Go through the material below, noting each line where the string "container" appears, and give only the total.

Data supplied
================
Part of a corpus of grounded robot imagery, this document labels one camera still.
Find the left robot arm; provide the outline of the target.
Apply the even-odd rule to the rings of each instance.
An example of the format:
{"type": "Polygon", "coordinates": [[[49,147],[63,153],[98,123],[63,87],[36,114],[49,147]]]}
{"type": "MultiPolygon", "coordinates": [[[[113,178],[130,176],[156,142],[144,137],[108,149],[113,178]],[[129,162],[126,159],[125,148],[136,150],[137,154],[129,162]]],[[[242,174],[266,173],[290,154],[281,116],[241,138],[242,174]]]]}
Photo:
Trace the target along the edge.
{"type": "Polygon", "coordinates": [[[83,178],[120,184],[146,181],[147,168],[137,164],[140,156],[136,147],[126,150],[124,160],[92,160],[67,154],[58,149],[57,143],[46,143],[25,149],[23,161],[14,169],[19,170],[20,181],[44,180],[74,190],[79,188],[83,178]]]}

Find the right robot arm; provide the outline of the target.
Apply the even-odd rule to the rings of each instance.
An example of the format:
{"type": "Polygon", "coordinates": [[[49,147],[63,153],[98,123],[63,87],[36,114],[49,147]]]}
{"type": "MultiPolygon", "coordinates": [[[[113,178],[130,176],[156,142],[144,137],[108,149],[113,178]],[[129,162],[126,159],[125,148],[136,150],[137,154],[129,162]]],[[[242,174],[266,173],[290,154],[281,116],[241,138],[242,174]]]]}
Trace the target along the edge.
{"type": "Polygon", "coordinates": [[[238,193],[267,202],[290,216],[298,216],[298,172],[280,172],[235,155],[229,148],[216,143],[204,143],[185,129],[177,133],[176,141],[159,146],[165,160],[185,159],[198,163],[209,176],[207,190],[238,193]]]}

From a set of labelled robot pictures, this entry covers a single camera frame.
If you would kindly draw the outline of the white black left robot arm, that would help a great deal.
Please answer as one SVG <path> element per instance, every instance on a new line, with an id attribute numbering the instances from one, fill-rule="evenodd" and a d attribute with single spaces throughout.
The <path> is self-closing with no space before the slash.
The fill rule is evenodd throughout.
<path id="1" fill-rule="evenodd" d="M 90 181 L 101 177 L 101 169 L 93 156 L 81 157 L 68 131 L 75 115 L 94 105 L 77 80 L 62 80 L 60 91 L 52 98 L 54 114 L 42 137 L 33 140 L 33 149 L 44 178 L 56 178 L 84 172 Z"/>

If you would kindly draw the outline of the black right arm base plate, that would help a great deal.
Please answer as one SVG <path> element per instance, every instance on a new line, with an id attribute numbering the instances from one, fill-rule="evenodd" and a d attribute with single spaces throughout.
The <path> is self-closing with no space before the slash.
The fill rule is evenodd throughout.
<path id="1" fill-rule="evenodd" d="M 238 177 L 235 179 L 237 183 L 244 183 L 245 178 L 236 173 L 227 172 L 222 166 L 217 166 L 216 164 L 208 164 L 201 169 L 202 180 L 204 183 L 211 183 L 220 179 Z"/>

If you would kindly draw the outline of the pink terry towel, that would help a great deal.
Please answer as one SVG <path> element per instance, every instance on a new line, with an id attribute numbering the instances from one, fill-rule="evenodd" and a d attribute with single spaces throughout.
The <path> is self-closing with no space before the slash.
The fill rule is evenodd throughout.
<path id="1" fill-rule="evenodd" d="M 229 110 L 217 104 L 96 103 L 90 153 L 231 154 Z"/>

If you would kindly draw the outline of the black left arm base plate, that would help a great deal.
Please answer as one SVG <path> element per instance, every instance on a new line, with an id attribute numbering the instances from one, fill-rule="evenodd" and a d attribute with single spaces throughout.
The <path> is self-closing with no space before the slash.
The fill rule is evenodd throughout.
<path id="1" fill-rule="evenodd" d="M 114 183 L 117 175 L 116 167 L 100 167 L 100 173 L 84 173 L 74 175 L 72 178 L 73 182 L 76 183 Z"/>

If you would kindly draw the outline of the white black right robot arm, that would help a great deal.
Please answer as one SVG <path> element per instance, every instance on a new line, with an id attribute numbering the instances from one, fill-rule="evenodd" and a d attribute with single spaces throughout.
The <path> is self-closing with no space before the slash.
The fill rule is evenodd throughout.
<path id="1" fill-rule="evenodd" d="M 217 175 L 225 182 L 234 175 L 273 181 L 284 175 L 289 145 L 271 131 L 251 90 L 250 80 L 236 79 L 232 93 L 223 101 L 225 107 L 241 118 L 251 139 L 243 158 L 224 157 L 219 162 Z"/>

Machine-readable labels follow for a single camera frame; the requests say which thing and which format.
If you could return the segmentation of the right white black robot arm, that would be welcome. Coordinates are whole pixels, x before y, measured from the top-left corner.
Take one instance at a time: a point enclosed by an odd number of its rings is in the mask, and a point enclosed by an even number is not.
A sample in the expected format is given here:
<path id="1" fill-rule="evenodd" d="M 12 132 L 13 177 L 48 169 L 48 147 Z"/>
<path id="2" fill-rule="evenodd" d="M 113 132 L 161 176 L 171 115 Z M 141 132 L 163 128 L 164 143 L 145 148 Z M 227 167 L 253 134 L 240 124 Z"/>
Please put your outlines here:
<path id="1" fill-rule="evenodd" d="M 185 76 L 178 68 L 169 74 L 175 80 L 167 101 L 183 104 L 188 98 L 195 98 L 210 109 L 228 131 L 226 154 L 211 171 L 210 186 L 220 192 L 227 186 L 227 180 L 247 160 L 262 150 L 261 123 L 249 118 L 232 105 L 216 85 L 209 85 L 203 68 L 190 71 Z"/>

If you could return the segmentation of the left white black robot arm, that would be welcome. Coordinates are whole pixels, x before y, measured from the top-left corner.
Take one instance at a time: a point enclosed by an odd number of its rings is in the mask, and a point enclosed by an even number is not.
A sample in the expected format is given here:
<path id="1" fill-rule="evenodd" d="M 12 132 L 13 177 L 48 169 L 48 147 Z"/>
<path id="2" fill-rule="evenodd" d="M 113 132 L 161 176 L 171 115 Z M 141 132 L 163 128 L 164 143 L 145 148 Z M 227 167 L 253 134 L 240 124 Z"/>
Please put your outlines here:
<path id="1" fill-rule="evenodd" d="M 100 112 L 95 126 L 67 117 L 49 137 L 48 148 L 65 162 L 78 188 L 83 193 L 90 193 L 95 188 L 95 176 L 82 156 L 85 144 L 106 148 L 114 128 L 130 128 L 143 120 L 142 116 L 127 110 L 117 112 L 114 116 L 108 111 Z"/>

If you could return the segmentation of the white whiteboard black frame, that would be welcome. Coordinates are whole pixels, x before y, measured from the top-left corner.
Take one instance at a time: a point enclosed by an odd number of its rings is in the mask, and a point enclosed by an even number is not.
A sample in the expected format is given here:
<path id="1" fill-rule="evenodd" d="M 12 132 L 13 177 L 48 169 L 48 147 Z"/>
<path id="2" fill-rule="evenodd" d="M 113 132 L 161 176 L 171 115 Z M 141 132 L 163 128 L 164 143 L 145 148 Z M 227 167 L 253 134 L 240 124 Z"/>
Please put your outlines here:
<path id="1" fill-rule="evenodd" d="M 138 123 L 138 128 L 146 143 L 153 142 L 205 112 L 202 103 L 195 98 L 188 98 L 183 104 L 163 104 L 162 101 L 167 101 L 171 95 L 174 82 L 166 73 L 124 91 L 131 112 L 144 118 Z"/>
================
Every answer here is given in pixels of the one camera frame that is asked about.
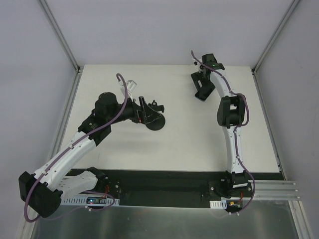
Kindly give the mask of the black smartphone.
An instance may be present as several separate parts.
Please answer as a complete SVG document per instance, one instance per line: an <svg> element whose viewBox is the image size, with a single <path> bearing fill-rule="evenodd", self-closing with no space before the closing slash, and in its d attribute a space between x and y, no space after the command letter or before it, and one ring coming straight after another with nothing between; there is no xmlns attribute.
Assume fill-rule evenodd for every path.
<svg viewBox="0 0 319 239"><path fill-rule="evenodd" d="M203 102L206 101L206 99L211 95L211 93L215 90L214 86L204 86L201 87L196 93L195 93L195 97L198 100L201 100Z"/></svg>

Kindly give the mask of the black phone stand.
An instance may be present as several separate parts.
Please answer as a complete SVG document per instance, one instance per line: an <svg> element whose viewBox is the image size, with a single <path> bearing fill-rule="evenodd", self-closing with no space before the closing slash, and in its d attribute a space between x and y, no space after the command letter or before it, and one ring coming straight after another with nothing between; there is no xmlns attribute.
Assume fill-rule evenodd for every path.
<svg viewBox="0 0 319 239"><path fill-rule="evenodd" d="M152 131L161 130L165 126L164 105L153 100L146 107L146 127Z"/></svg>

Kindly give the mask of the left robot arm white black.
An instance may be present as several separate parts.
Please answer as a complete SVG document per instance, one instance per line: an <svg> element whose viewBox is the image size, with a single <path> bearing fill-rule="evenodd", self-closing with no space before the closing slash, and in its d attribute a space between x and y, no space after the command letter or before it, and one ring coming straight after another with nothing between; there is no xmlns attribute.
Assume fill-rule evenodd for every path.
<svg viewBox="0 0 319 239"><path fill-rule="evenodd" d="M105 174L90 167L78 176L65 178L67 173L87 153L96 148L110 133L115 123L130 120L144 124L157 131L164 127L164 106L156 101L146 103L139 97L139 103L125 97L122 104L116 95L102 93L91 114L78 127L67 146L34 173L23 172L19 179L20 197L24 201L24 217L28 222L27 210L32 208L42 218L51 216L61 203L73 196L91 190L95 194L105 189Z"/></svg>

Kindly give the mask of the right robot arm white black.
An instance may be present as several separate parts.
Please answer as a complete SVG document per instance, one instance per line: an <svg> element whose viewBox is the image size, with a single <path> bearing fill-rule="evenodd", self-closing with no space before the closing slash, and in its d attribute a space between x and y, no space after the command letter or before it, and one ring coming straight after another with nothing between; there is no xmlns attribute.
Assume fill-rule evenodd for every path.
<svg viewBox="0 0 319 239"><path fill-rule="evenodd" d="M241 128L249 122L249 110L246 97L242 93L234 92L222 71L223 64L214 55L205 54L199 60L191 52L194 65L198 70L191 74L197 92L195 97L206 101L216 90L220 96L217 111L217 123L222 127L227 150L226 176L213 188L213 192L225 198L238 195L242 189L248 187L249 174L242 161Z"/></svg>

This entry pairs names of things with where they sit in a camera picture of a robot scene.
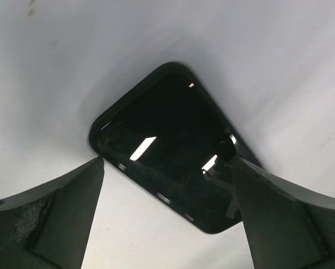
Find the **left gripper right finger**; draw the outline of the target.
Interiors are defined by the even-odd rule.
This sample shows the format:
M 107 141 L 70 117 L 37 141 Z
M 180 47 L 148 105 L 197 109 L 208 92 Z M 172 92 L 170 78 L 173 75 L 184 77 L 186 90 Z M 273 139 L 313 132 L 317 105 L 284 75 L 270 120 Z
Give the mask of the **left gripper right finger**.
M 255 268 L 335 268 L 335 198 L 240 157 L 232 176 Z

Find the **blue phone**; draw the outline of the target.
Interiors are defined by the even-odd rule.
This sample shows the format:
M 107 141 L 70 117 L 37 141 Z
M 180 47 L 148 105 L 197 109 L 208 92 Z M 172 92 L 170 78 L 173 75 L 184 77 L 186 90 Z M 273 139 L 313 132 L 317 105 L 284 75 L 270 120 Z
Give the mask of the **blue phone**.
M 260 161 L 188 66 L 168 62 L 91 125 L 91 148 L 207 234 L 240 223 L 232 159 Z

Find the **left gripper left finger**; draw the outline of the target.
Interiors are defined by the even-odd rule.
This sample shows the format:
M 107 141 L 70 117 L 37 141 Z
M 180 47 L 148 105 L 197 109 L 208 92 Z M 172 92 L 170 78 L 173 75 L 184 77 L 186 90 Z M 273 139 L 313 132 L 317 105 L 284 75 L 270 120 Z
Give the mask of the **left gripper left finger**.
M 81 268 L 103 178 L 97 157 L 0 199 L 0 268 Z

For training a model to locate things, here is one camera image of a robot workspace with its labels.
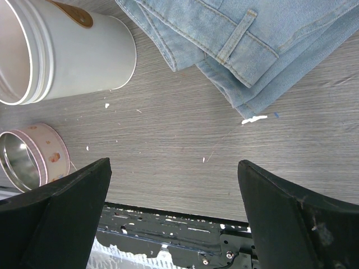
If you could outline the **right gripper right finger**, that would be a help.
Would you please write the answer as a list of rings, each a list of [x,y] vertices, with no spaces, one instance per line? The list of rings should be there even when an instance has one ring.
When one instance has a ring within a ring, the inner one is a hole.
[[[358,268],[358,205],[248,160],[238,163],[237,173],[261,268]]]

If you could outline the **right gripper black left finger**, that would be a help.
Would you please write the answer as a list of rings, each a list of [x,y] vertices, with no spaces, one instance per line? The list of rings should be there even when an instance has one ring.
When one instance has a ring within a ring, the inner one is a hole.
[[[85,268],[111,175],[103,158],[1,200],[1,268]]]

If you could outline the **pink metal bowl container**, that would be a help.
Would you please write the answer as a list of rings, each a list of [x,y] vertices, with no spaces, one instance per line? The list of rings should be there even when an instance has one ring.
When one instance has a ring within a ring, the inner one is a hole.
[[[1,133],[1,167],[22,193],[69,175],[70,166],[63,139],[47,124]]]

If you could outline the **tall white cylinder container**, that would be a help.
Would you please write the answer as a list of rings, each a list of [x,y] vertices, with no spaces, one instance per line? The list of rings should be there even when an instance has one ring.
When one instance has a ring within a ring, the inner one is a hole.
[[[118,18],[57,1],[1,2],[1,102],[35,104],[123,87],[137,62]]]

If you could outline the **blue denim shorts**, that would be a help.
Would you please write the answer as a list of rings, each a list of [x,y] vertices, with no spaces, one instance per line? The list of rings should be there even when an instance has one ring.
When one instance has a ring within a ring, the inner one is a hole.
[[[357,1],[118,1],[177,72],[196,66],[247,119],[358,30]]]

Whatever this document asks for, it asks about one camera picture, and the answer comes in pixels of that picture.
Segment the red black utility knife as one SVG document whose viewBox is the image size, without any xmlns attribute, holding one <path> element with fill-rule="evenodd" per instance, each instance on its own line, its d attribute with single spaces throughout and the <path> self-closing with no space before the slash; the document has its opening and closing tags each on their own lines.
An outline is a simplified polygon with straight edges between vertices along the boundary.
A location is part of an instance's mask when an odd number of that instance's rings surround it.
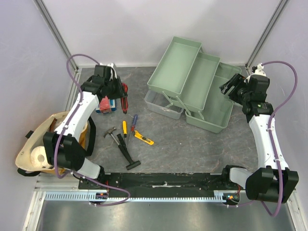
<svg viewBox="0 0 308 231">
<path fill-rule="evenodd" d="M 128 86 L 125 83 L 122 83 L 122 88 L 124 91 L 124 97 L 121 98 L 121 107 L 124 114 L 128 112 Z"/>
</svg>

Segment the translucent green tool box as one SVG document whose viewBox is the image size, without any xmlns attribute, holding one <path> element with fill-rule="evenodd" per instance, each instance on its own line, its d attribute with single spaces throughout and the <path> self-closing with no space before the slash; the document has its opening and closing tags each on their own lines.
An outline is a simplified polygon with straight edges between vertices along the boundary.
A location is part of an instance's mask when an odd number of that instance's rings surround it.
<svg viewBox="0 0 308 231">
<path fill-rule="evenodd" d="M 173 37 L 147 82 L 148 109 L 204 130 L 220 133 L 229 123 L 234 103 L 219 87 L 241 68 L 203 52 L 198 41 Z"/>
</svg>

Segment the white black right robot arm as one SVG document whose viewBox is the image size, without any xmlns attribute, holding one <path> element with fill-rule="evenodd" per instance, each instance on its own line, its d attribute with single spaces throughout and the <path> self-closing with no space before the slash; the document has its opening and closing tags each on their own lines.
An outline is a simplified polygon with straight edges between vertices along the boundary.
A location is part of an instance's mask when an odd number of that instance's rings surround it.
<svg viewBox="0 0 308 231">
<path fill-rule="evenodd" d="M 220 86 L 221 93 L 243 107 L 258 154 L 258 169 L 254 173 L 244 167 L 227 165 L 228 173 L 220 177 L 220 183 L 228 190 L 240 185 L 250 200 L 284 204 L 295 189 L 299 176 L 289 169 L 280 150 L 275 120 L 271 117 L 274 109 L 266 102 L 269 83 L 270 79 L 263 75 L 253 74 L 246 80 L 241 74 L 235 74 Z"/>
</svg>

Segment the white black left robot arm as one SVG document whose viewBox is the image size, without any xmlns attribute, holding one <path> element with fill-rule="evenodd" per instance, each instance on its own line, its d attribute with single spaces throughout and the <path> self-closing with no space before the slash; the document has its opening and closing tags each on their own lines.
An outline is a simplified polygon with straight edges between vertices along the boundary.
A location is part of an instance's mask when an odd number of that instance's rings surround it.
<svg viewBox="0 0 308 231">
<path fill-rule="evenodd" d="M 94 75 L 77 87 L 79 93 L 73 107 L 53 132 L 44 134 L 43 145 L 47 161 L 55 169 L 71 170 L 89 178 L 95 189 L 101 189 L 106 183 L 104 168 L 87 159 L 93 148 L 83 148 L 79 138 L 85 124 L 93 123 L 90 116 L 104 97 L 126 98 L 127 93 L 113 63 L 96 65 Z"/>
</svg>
================
Response to this exercise
2